Doctors Get Stuck with Bills for Deadbeat Obamacare Patients


Empty wallet

Last year I wrote that Obamacare could leave doctors holding the bag for claims for patients who don't pay their insurance premiums. That's because the law includes a three-month grace period during which health insurers must continue to cover patients who sign up, but don't pay the price of their insurance. If the patients eventually make good, there's no problem. But if patients don't pay the owed premiums, the insurance company has to cover the cost of claims filed during the first month. Providers are stuck with the tab for any claims filed during months two and three.

The piece I wrote last July was theoretical. The notification letter I'm holding in my hand, addressed to my wife's pediatric practice, is reality. And reality costs, in this case, over $600. That's the outstanding balance owed the practice by a patient insured by BlueCross BlueShield of Arizona. It's a balance that my wife might have to eat, or else try to collect herself.

Here's the letter, from which my wife redacted all identifying information before showing it to me.

Dear Practitioner:

Under the Patient Protection and Affordable Care Act (PPACA), if an individual purchases health insurance through the Individual Marketplace and receives a subsidy to assist with premiums, there is a three month grace period in which the individual can make premium payments.

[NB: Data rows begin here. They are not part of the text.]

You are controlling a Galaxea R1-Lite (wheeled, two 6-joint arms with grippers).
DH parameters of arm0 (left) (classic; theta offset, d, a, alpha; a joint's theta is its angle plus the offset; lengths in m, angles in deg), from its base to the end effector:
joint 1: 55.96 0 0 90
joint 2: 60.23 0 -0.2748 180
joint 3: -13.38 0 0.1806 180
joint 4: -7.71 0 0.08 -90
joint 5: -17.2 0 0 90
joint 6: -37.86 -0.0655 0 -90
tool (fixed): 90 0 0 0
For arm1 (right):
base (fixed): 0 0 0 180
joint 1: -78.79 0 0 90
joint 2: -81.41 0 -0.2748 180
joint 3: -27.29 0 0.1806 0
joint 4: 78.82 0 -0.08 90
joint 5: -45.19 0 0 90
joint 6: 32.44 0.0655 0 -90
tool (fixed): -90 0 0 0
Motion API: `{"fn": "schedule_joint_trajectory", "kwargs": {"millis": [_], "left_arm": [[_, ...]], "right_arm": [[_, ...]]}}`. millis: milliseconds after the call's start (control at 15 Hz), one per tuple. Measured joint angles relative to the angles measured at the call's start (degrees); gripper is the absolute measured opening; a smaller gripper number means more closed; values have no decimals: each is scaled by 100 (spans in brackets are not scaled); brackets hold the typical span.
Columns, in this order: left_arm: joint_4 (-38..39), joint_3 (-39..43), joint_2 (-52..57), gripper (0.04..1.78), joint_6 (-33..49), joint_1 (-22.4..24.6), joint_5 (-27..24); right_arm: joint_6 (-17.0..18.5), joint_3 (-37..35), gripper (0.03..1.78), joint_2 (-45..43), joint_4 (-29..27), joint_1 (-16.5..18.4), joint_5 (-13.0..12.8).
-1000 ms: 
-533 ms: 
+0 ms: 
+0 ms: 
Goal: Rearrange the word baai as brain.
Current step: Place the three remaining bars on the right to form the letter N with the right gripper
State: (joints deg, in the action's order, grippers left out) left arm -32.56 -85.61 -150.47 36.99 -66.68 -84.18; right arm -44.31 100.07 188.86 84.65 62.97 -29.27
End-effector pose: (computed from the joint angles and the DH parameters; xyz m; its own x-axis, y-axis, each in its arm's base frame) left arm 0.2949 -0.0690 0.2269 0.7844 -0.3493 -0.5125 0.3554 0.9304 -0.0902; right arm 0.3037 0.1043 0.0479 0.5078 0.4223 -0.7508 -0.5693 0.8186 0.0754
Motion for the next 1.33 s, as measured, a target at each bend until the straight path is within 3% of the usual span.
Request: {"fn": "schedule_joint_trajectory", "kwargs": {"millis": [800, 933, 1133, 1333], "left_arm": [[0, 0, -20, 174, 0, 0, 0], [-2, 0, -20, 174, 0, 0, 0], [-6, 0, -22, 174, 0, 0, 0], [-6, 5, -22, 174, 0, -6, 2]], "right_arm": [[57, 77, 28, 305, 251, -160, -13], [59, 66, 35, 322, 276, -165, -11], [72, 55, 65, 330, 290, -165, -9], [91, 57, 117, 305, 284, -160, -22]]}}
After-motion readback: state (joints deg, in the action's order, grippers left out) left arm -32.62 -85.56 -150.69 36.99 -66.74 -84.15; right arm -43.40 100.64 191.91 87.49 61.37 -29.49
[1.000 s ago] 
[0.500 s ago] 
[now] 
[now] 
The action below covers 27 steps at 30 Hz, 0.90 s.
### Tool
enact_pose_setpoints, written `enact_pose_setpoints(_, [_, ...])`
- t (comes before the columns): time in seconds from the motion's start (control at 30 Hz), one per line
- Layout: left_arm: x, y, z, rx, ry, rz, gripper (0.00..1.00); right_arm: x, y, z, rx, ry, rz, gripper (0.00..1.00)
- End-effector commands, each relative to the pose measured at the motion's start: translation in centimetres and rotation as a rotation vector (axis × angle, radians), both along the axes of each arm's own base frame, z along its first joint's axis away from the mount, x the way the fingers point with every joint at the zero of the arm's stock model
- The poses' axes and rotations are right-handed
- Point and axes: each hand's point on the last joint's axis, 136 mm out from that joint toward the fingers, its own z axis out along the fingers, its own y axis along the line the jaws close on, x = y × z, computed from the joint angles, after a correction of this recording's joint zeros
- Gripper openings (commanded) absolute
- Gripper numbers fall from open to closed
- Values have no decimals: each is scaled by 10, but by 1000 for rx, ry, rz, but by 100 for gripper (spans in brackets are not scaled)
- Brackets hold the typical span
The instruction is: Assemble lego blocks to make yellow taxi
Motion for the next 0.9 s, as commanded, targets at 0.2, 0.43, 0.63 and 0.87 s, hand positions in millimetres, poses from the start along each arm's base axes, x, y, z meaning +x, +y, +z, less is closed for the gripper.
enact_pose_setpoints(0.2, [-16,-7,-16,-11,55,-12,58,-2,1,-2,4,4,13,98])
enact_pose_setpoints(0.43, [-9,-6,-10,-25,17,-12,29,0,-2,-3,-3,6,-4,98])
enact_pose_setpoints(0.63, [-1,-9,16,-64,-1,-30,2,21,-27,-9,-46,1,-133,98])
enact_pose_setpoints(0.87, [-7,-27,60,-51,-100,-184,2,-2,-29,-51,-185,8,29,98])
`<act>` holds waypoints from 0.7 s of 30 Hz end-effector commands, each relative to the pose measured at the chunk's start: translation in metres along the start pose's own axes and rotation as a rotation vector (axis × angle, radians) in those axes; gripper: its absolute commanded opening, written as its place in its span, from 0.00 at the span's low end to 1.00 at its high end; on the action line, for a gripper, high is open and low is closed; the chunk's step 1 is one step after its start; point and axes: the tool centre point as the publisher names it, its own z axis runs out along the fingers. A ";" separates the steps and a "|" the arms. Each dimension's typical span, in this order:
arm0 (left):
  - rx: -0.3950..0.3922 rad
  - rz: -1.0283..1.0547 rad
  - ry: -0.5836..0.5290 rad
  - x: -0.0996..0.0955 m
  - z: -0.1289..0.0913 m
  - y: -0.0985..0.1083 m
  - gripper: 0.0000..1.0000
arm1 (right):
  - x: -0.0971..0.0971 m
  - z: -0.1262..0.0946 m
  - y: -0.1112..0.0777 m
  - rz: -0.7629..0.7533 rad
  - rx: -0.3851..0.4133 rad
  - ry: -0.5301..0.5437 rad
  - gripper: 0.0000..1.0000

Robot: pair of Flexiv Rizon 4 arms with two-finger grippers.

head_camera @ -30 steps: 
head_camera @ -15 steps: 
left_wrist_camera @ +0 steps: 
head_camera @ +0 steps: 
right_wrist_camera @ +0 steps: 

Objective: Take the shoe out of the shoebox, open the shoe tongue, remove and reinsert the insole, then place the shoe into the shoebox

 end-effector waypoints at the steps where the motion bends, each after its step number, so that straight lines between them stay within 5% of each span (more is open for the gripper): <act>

During this period, insurance companies may not disenroll members, issuers must notify providers as soon as practicable when an enrollee enters the grace period and, during the second and third months of the grace period, they are required to notify providers that claims incurred in the second and third months may deny if the premium is not paid.

The member referenced above purchased health insurance through the Marketplace and currently receives a subsidy to assist with premiums. This letter is a courtesy notification to make you aware that this member and any covered dependents are currently in the 3rd month of their grace period.

What this means to you

  • This claim was incurred during the second or third month of the member's grace period and was pended. All individual claims under this contract are also in the second or third month of their grace period.
  • Any additional claims incurred during the second and third month of the grace period may be pended until the full premium due is paid by the member.
  • If the premium is paid in full by the end of the grace period, and pended claims will be processed in accordance with the terms of the contract.
  • If premium is not paid in full by the end of the grace period, any claims incurred in the second and third months may be denied. If claims incurred in the second and third month are denied due to non-payment of premium, you may seek reimbursement directly from the member.

The American Medical Association (AMA) has more information about the grace period here, though the letter above covers the high points. Given the potentially high costs providers can face when the insurance coverage they process for patient care turns out to be more of a conditional suggestion than a firm guarantee, the AMA also offers physicians guidance, and urges them to enter into financial agreements with patients who receive subsidized care. The idea is to get them to promise to pay their own bills if they stiff the insurance company.

Of course, those patients promised to pay their insurance companies, too.